• Exercise requirements
Write the listing out again verbatim, leaving nothing out.

= Beginning of Section =

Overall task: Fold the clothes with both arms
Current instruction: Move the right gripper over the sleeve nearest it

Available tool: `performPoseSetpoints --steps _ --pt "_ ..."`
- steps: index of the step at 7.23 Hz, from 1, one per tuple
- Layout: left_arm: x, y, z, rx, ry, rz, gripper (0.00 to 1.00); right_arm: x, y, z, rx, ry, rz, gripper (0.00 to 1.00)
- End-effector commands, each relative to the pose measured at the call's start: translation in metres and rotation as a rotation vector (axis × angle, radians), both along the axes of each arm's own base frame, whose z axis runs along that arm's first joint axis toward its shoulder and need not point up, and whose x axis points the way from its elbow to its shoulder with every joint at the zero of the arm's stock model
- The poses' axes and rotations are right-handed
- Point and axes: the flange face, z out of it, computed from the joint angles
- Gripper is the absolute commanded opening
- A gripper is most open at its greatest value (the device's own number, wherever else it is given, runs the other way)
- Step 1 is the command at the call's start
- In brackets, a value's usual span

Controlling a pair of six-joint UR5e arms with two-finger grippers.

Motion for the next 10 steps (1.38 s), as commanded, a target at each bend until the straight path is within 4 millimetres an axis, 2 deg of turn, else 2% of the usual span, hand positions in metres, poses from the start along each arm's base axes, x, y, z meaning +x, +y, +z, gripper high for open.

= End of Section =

• Answer section
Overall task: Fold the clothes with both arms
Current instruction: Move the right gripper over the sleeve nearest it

Available tool: `performPoseSetpoints --steps _ --pt "_ ..."`
- steps: index of the step at 7.23 Hz, from 1, one per tuple
- Layout: left_arm: x, y, z, rx, ry, rz, gripper (0.00 to 1.00); right_arm: x, y, z, rx, ry, rz, gripper (0.00 to 1.00)
- End-effector commands, each relative to the pose measured at the call's start: translation in metres and rotation as a rotation vector (axis × angle, radians), both along the axes of each arm's own base frame, whose z axis runs along that arm's first joint axis toward its shoulder and need not point up, and whose x axis points the way from its elbow to its shoulder with every joint at the zero of the arm's stock model
- The poses' axes and rotations are right-handed
- Point and axes: the flange face, z out of it, computed from the joint angles
- Gripper is the absolute commanded opening
- A gripper is most open at its greatest value (the device's own number, wherever else it is given, runs the other way)
- Step 1 is the command at the call's start
- In brackets, a value's usual span

Controlling a pair of six-joint UR5e arms with two-finger grippers.

Motion for the next 10 steps (1.38 s), as commanded, a target at each bend until the straight path is within 4 millimetres an axis, 2 deg of turn, else 2% of the usual span, hand positions in metres, poses from the start along each arm's base axes, x, y, z meaning +x, +y, +z, gripper high for open.

The output is now finished.